Furthermore, U.S. Pat. No. 6,574,166 describes a method enabling the consumption of tablets arranged in a blister-type packaging to be detected and managed. According to the embodiment represented in FIG. 2 of the patent, a network of electrical conductors (108, 210) is provided in the packaging foil of the blister (foil covering the cells of the blister). The network of conductors is sandwiched between two electrically insulating plastic foils (208, 212) over which an aluminum film (104) extends. The two plastic foils and the aluminum foil form the packaging foil. When the user opens a cell of the blister to eject a tablet, he snaps one of the conductors. The snapping is detected as an open circuit by an electronic circuit connected to the network of conductors.

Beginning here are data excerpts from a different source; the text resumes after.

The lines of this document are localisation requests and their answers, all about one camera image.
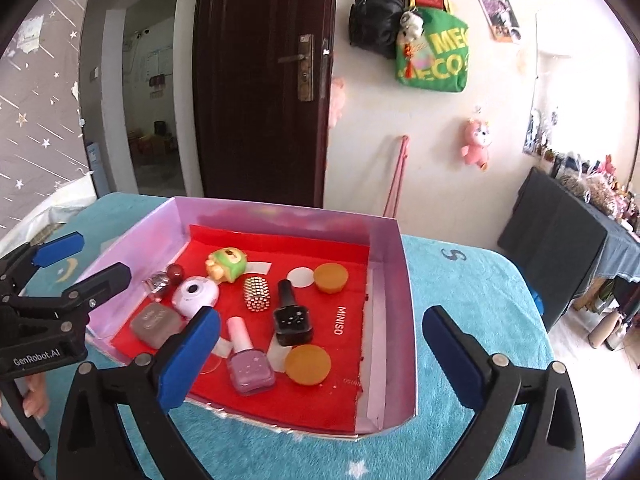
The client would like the pink plush behind door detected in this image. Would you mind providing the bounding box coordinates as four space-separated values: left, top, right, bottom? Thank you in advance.
330 77 347 126

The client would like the green tote bag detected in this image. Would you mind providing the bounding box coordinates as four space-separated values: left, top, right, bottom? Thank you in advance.
395 7 471 94

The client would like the white plastic sheet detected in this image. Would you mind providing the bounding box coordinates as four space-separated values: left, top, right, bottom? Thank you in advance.
0 172 96 241

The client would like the dark cloth covered table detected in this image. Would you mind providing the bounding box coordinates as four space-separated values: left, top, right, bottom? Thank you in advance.
497 167 640 331

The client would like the purple cardboard box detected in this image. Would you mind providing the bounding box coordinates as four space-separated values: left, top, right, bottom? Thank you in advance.
75 196 418 436

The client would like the green and yellow toy figure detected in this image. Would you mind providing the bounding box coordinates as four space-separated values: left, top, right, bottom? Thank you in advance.
205 247 249 285

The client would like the beige thermos flask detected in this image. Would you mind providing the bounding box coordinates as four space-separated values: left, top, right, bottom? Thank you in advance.
590 310 623 351

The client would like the person's left hand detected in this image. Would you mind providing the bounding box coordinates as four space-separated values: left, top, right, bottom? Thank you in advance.
22 375 51 418

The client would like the large amber round block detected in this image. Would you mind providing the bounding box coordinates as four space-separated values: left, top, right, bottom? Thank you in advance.
285 344 332 386

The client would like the dark red ball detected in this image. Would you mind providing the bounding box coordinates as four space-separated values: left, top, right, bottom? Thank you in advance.
145 263 187 303

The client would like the pink stick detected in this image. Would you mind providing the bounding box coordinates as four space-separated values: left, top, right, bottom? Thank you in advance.
384 135 411 216

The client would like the pink nail polish bottle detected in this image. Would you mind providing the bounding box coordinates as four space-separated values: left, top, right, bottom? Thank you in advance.
226 316 276 392

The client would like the red paper box liner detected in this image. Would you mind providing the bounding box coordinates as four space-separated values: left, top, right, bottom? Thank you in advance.
111 224 371 435

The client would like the black nail polish bottle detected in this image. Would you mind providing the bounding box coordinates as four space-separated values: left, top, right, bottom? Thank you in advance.
273 279 315 347

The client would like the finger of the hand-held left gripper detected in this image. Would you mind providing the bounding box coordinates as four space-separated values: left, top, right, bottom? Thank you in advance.
0 232 84 297
0 262 133 331

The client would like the teal moon print blanket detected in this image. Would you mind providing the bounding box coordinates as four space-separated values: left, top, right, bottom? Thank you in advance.
0 192 640 480

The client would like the dark brown wooden door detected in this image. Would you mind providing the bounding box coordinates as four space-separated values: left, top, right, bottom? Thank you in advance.
192 0 341 208

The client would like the wall mirror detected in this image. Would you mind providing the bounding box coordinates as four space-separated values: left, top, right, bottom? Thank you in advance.
522 10 591 161

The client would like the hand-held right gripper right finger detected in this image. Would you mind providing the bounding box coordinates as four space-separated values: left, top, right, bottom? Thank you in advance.
422 305 586 480

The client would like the wall photo print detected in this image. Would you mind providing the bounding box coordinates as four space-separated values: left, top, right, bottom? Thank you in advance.
477 0 521 43

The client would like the brass door handle plate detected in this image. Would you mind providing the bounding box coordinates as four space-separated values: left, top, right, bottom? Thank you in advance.
277 34 316 102

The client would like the white plush keychain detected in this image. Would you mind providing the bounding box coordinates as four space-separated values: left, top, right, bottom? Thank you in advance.
398 10 426 43

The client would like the pink round pocket device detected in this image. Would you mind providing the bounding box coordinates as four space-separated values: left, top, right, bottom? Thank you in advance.
171 276 220 318

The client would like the pink plush toy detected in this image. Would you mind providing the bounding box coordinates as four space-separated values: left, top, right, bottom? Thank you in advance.
461 117 493 170

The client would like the row of small table items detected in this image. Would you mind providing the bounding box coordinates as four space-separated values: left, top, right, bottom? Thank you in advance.
540 147 640 233

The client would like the gold studded cylinder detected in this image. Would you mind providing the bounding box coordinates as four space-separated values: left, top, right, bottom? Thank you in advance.
243 276 272 312

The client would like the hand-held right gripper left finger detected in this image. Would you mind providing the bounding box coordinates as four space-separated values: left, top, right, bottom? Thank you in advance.
56 306 221 480

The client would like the small amber round block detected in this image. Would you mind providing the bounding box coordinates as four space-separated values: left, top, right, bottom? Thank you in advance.
313 263 349 294

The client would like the brown earbud case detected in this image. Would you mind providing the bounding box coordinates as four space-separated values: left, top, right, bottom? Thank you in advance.
130 302 185 348

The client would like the red tassel charm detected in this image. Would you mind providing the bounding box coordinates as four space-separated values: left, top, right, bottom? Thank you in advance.
402 42 426 81

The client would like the black backpack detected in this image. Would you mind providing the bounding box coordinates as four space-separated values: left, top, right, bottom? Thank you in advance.
348 0 406 58

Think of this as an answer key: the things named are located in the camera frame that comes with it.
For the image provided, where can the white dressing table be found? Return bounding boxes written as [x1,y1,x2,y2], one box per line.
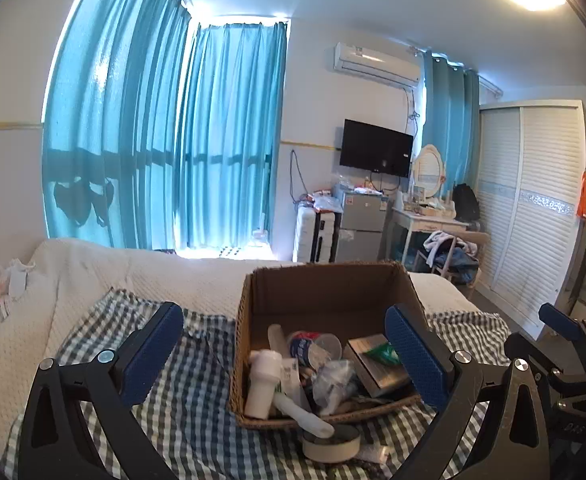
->
[389,204,472,272]

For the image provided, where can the black flat television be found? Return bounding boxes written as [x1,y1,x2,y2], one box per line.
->
[339,119,416,179]

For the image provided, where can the pile of clothes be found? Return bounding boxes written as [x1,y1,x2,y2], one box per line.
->
[412,230,482,277]

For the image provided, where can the silver small fridge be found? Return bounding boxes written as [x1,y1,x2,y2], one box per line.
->
[339,190,390,264]

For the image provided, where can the clear plastic bag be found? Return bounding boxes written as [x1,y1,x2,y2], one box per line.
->
[312,359,360,414]

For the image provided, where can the clutter on fridge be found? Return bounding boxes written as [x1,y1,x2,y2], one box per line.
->
[312,175,390,212]

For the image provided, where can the white plastic nozzle bottle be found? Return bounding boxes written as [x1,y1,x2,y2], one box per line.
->
[245,350,336,439]

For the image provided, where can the white tape roll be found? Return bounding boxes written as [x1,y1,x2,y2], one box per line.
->
[301,423,362,463]

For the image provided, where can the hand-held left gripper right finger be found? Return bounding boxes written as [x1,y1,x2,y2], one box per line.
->
[384,302,551,480]

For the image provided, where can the blue label plastic cup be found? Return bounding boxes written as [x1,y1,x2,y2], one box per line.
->
[287,331,344,372]

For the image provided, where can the green snack packet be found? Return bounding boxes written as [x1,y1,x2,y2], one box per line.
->
[367,342,402,367]

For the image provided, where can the white air conditioner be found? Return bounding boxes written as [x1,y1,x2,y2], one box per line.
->
[334,41,423,87]

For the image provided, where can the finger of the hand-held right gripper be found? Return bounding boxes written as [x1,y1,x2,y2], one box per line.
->
[503,332,586,389]
[538,302,586,348]

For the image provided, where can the white suitcase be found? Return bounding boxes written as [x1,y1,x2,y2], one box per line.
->
[294,204,344,264]

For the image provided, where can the brown cardboard box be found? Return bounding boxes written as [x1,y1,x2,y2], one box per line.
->
[229,261,440,431]

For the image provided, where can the white oval mirror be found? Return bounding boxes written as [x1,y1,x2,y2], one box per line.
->
[412,143,447,202]

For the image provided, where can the teal corner curtain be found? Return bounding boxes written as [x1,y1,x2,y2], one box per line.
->
[173,19,292,257]

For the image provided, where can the wide teal window curtain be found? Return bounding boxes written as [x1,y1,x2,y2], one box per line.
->
[43,0,194,252]

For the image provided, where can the black backpack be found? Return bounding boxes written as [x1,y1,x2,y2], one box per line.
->
[452,183,482,223]

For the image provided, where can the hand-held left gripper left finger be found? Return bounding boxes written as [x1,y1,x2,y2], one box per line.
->
[23,301,184,480]

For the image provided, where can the small white packet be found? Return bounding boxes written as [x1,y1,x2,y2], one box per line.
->
[358,444,392,466]

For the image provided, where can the white orange plastic bag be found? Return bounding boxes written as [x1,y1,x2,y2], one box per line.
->
[0,256,37,322]

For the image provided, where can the grey white checked blanket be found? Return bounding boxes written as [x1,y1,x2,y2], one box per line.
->
[0,287,512,480]

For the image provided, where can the wooden chair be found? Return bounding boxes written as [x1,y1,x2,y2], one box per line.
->
[432,230,492,287]

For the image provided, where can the white louvered wardrobe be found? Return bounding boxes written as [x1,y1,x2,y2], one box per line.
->
[474,100,586,342]

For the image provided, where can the green white medicine box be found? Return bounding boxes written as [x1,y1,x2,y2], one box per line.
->
[279,357,302,402]

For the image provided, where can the tan box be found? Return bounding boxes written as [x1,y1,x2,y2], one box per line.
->
[347,334,414,399]

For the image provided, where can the narrow teal curtain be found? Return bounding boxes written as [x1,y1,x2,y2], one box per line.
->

Similarly, the company ABR Pharma markets a so-called intelligent Med-ic® blister (www.abrpharma.com/PDF/blister.pdf), comprising a grid network of conductors produced by depositing silver- and graphite-based conductive inks on a paper substrate. The network of conductors is stuck onto the aluminum front face of the blister and is formed such that one of the conductors is destroyed when the patient extracts a tablet from a cell. The snapping of the conductor is detected by a 13.56 MHz RFID integrated circuit that retransmits the cell opening data to a reader.
This technique for detecting the consumption of tablets is based on the destruction of conductors incorporated into the packaging foil of the blister, but is not destructive for the antenna circuit since the RFID integrated circuit linked to the network of conductors continues to exchange data with a reader to send information about the number of tablets remaining in the blister.